Ultimate home theatre
If you find yourself with a spare room around the home and a few spare dollars in the back pocket you may consider creating a dedicated home theatre room to really get submerged in your entertainment experiences. If so, let’s get that room cleared out into a storage unit, and get started converting…
You will want to start by setting your budget. You can get away with around $8000 for a basic setup but could easily spend over $50,000 without breaking a sweat. Once you have this in mind there are three key areas it needs to be broken down into: A/V equipment, room design, and seating.
The priority of your budget should of course be the A/V equipment, since you won’t be doing to much movie watching without a screen. A good spending ratio for your equipment is: 55% display, 35% Audio, 10% cabling. With that aside, today we’re running through the room logistics, as opposed to actual device choices.
Choosing your room
Firstly, you want to have a dedicated space. This means there should be nothing else happening in the room except for screen based activities. This can include your Netflix binging and weekend long video game marathons.
The shape of your room plays a large part in a successful home theatre. Square rooms tend to create harmonic distortions, so ideally you want a rectangular room where the screen can be placed on one of the short walls.
You also want as few windows as possible both for acoustics and light. This is why people often choose to convert a basement space.
If you are building in your basement, concrete is a no no for your acoustics. You will need to install studs and drywall. Add drapes or furniture across large flat spaces. Avoid framed pictures with glass, as with is too reflective of sound.
You will want to paint the walls as dark and neutral as you can put up with. Light colours will reflect distracting light from your display, and any strong colours will cast odd coloured ambient light. You will also want to avoid using any sort of gloss or semi-gloss finish. The same rules go for your ceiling. Especially closer to the screen.
Your flooring should be wall to wall carpet, with a decent underlay. This will both help with absorbing ambient sounds, and comfort factor if kids want to lie down.
Ambient light and noise
There’s nothing worse then settling in to a great movie, and all of a sudden glaring light shoots across the screen, or a washing machine starts rattling in the background. If your room is surrounded by high activity areas, consider adding a second layer of drywall to help with soundproofing. Alternatively, a space saving option is to create floor to ceiling built in storage space. These built in units will create excellent sound proofing. Plus, you have the bonus of somewhere to store all your extra stuff.

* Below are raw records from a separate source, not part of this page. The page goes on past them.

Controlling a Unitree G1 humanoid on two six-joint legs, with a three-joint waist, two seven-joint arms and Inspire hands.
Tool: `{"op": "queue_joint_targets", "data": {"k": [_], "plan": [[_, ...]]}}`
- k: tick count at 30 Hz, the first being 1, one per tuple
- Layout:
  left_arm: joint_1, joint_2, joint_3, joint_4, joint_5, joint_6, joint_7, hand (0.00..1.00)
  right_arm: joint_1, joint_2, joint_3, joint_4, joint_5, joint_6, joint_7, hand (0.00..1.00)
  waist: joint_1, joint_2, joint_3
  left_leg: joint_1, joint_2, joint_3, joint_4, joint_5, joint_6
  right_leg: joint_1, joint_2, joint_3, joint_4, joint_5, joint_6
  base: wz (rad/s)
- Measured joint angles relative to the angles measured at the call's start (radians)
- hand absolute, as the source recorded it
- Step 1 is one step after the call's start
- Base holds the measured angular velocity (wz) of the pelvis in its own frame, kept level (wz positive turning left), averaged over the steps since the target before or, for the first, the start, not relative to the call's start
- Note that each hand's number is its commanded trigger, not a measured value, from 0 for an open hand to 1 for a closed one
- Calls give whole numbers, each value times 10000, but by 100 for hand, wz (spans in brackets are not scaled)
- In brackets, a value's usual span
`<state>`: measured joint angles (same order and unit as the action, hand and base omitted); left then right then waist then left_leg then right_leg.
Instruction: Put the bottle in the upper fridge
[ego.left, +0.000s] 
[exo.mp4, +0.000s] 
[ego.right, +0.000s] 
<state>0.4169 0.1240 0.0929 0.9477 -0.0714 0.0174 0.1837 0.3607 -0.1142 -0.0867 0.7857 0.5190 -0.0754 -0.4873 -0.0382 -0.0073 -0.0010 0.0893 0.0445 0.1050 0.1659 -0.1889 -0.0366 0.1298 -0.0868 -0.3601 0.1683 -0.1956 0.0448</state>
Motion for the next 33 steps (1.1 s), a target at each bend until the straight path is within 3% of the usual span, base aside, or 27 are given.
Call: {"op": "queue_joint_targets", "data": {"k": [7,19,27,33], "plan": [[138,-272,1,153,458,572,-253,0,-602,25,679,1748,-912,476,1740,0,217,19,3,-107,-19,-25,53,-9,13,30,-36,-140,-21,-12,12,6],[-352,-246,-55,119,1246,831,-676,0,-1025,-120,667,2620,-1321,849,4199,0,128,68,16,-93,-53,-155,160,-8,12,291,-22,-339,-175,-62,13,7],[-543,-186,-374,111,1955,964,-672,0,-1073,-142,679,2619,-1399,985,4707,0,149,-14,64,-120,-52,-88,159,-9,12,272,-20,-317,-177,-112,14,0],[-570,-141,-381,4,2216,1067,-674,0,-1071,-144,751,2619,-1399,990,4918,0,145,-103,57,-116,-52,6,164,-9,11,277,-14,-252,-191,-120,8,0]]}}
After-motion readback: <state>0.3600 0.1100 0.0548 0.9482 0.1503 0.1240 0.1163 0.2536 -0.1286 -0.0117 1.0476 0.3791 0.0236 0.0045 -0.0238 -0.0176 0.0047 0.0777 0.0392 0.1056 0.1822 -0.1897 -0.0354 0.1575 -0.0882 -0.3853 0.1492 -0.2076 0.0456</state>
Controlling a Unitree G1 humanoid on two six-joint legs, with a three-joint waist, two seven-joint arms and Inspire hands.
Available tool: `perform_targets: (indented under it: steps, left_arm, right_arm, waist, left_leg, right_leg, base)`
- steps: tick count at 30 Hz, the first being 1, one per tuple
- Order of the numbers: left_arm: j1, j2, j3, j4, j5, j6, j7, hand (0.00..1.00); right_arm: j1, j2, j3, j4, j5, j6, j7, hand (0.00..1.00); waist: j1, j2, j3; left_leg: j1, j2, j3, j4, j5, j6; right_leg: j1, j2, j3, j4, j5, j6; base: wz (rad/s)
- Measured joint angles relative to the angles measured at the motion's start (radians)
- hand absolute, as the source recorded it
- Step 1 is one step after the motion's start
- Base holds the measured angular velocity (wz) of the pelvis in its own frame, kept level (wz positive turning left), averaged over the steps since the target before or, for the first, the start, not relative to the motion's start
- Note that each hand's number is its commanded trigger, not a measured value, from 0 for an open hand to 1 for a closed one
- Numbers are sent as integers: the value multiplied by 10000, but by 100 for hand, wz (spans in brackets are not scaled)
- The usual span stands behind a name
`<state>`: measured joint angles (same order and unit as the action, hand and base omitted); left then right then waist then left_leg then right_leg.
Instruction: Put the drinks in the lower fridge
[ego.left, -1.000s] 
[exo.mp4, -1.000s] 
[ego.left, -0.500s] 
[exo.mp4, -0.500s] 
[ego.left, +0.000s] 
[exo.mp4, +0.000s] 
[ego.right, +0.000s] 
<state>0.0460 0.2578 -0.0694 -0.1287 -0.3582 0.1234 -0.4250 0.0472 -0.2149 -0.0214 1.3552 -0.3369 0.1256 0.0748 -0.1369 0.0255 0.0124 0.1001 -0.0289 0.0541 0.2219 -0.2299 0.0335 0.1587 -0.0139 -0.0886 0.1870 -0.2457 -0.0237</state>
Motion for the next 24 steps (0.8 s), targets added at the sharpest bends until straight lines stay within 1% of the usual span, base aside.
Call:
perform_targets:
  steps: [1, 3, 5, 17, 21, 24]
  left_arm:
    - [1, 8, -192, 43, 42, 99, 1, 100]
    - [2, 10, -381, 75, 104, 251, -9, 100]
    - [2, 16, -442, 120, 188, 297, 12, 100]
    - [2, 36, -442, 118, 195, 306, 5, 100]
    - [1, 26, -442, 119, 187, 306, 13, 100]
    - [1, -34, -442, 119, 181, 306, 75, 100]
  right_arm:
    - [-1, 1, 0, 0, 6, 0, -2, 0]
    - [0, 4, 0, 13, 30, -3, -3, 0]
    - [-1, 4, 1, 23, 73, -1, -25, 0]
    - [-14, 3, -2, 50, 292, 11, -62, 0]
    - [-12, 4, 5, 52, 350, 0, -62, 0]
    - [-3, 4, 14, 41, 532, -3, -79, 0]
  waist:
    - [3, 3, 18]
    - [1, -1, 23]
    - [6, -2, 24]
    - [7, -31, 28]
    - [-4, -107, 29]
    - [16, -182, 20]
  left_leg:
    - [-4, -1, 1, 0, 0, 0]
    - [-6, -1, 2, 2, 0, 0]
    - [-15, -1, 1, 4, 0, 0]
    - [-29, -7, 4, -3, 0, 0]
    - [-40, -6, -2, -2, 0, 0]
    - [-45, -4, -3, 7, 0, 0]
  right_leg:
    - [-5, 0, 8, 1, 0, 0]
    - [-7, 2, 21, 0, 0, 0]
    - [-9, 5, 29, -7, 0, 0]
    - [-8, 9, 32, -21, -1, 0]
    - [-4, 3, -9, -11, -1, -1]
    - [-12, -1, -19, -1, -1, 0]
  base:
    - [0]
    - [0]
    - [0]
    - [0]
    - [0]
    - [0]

It’s also a good idea to replace hollow core doors with solid doors. Sound proofing is not only for your benefit. You need to be considerate of the rest of your household, not to mention any close neighbours. The houses are getting packed in pretty tight in Auckland now.
In-room light control
To create a classic theatre look inlay rope lights along the rooms ceiling perimeter. Additionally, small recessed lights can be punched into the soffit to shine downward. This is the classic home theater look. You will want to include dimmer controls for any lights within your theatre.
Power and Internet
Gone are the days of a self-contained home theatre system, and in an age of wireless technology we recommend considering wires. Tally up all the equipment you are going to be using, and make sure you have power outlets for each gadget.
If possible hardwire your internet to your home theatre. This will be far more efficient for sending large amounts of data. If you run a WIFI connection you have a far higher chance of running into buffering and signal issues.
There are a lot of geeky calculations required to determine the optimal viewing distance, but you don’t have to fuss with them thanks to home theatre calculators on the web. An excellent calculator to give you an idea of how far back you should be sitting is here: EngineeringCalculator.net.
You also want to ensure no one’s views are blocked. If you do have a dedicated room creating tiered seating is an excellent option.
Seating does not need to be specialty home theater seats costing thousands. Any comfortable seat that faces forward, without a high back to obstruct viewers behind you, will do the trick.
Audio technology is highly advanced, with a multitude of options available now, so we wouldn’t dare speculate on what the best option is here. But here’s what we know:
Movies are recorded so that you, the watcher, hear noises all around you and truly feel a part of the action.
That is why at a minimum most home theatres will now have a 5.1 channel surround sound system. If possible, you want to try and use a complete sound system from a single manufacturer.
Get the biggest and best quality speakers your budget can afford. Inexpensive "home theater in a box" systems are fine for home offices, or bedrooms but they can't produce the volume or sound quality needed for a home theater environment.
Place your front speakers on the narrow wall with your screen so that the speakers fire along the long walls of the room.
The back-surround speakers should be mounted on the side walls just behind the main listening position, at about five to six feet off the floor. The rear-surround speakers should be mounted about two feet apart on the back wall of the room and placed at the same height as the back surrounds. Freestanding speakers are your best choice for sound. Wall-mounted speakers are a close second, while built-in wall speakers rank third. Only use ceiling speakers for the front channels if you have no other choice.